Fanny Jacquelot, maîtresse de conférences en droit public au sein du CERCRID (Université Jean Monnet Saint-Étienne) et membre du comité scientifique de la Chaire, a dirigé de 2022 à 2023 le projet Repenser la détermination de l’âge du mineur étranger non accompagnés. Perspectives empiriques et comparés. Soutenu par l’IERDJ (Institut des Études et de la Recherche sur le Droit et la Justice, ancien GIP Mission Droit & Justice), ce projet a mobilisé un groupe de dix-sept enseignants-chercheurs français, italiens et espagnols et a abouti à la publication d’un rapport et d’une synthèse en septembre 2023.
Une analyse pluridisciplinaire, empirique et comparée
Construit dans un contexte de tensions migratoires, ce projet repose sur le constat des ambiguïtés qui entourent non seulement le statut spécifique du mineur non accompagné, mais encore les conditions dans lesquelles ce statut est attribué aux jeunes migrants. Entre expertises médicales parfois peu fiables et enjeux contradictoires de protection de l’enfance et de lutte contre l’immigration illégale, l’analyse proposée avance une réflexion approfondie sur la diversité des moyens mobilisés dans les trois États analysés (la France, l’Italie et l’Espagne), de sorte à fournir les outils théoriques et pratiques nécessaires à la reconceptualisation de la protection du mineur étranger non accompagné.

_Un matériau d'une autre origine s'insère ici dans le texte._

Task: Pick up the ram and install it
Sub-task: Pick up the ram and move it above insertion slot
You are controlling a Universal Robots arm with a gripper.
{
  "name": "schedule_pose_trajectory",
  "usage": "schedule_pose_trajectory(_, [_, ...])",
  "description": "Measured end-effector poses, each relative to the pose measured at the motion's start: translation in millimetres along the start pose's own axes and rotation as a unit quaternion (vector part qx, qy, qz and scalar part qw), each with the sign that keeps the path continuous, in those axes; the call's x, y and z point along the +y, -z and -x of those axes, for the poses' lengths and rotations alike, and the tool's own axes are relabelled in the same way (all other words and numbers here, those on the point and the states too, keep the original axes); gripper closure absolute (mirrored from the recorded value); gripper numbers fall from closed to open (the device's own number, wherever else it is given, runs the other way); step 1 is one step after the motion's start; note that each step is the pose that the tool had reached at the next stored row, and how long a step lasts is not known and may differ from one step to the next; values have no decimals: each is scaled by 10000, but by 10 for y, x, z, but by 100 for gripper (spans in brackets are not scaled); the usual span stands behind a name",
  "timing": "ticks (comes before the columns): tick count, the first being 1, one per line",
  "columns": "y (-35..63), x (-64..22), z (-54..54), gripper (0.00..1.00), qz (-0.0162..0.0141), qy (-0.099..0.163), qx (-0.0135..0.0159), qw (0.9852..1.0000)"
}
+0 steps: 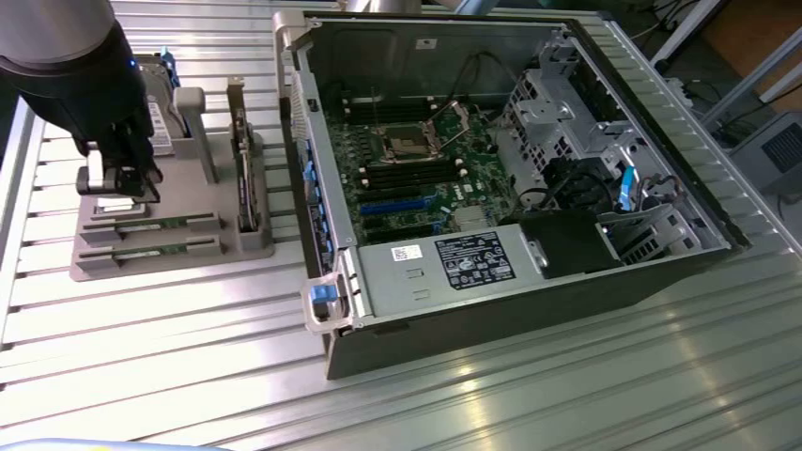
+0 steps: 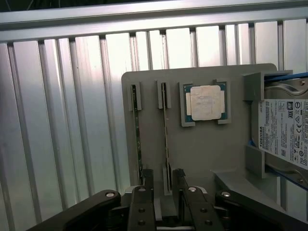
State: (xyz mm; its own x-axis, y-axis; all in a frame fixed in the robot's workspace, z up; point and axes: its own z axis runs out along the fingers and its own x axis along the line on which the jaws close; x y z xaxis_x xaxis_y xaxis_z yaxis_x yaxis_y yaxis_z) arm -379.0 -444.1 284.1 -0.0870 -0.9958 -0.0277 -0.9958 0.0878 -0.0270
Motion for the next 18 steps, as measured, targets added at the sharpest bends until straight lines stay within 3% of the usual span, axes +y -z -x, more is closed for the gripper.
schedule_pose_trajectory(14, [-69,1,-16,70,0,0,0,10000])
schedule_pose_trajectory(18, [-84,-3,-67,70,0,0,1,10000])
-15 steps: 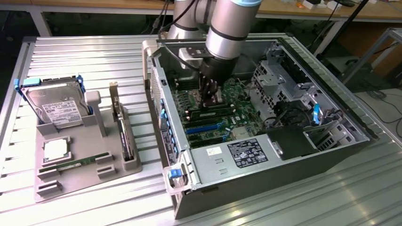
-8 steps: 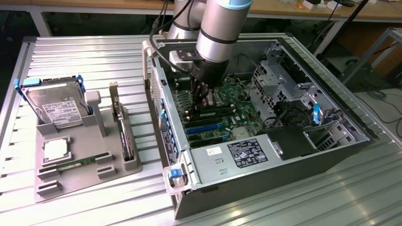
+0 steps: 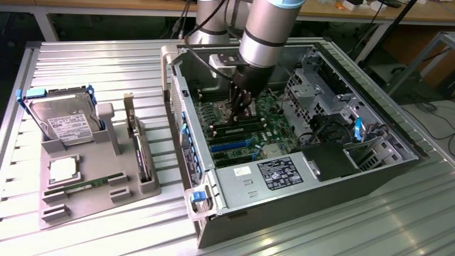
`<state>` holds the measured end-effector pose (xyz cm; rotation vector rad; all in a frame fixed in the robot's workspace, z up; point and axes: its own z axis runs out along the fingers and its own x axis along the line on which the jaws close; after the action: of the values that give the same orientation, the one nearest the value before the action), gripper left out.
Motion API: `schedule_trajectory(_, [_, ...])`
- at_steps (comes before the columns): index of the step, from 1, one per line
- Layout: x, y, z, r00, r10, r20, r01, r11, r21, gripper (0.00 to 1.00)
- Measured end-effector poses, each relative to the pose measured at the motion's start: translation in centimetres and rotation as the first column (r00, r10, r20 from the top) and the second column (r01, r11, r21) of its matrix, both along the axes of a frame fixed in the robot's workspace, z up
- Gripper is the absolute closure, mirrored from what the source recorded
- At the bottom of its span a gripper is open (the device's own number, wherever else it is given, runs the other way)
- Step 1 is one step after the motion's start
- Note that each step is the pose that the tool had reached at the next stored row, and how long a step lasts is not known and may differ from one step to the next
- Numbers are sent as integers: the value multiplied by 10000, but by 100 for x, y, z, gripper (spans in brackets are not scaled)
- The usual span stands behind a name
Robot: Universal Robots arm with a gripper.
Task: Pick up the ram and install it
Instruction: 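Press down the ram until it locks into place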
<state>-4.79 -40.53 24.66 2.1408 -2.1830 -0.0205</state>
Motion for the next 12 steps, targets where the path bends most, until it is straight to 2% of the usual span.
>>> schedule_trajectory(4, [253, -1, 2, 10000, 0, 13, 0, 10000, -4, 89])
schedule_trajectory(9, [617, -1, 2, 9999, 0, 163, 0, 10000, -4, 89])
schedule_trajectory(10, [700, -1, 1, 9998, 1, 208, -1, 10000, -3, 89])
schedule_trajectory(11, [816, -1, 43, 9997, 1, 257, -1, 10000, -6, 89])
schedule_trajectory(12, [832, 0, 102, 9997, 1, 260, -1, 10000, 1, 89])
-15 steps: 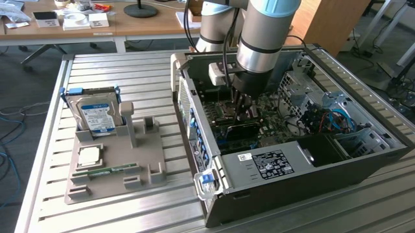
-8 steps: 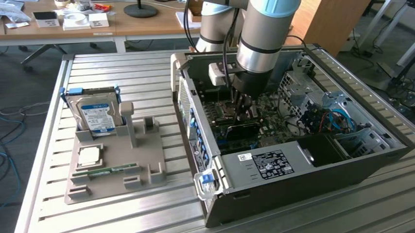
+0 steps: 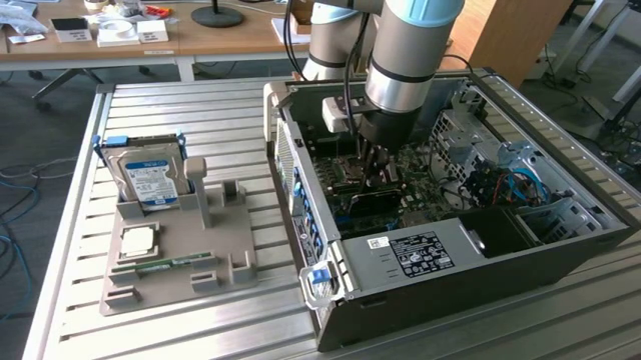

Pour ce faire, l’analyse proposée s’articule autour de deux choix méthodologiques. Elle exploite toute d’abord les outils fournis par le droit comparé. L’Italie et l’Espagne sont en effet deux territoires d’accueil qui, tout en faisant face aux mêmes difficultés que la France, déploient néanmoins des pratiques d’évaluation et de détermination de l’âge des jeunes migrants singulières (en particulier vis-à-vis de la place de l’expertise médicale). À cet égard, le droit comparé intervient à la fois comme révélateurs des spécificités françaises et comme outil de rapprochement d’États qui, malgré leurs pratiques et leur structuration territoriale distinctes, se doivent de répondre à des défis communs. L’influence et l’impact du Comité des droits de l’enfant des Nations Unies et de la Cour européenne des droits de l’Homme n’en ressortent alors que plus visiblement.
En parallèle de cette démarche comparée, c’est aussi une démarche empirique qui fonde cette recherche. Menée auprès des acteurs directement impliqués dans la question de la détermination de l’âge des jeunes migrants, cette démarche a permis de recueillir leur témoignage et leurs observations de manière à permettre à la recherche de saisir la “réalité” du terrain telle qu’elle est vécue par les associations, organismes publics et individus qui s’en saisissent.
Un outil à destination des pouvoirs publics
Les conclusions tirées par cette recherche sont autant de lignes directrices pour une éventuelle reconstruction du modèle français d’évaluation de l’âge des jeunes migrants. La judiciarisation intégrale de la procédure, la mise en place d’une double présomption de minorité et d’authenticité des documents d’identité présentés et, à défaut, un système de hiérarchisation des éléments de preuves constituent ainsi les grands axes proposés pour repenser et reconfigurer le parcours suivi par le jeune migrant.
Une recherche encore en cours
Si le projet IERDJ s’est achevé par la publication d’un rapport complet, la recherche menée sur la détermination de l’âge des jeunes migrants, quant à elle, n’est pas terminée. Si elle a déjà conduit à l’organisation d’un colloque le 18 janvier 2024 au sein de la Faculté de droit de Saint-Étienne (dans le cadre duquel ses conclusions ont pu être mises en perspective avec le guide EUPROM, European Union PRotection of unaccompanied Minors), elle conduira aussi, en janvier 2025, à l’organisation d’une nouvelle conférence à Rome sur la question du suivi, de l’accompagnement et de la protection du mineur étranger non accompagné une fois sa minorité admise.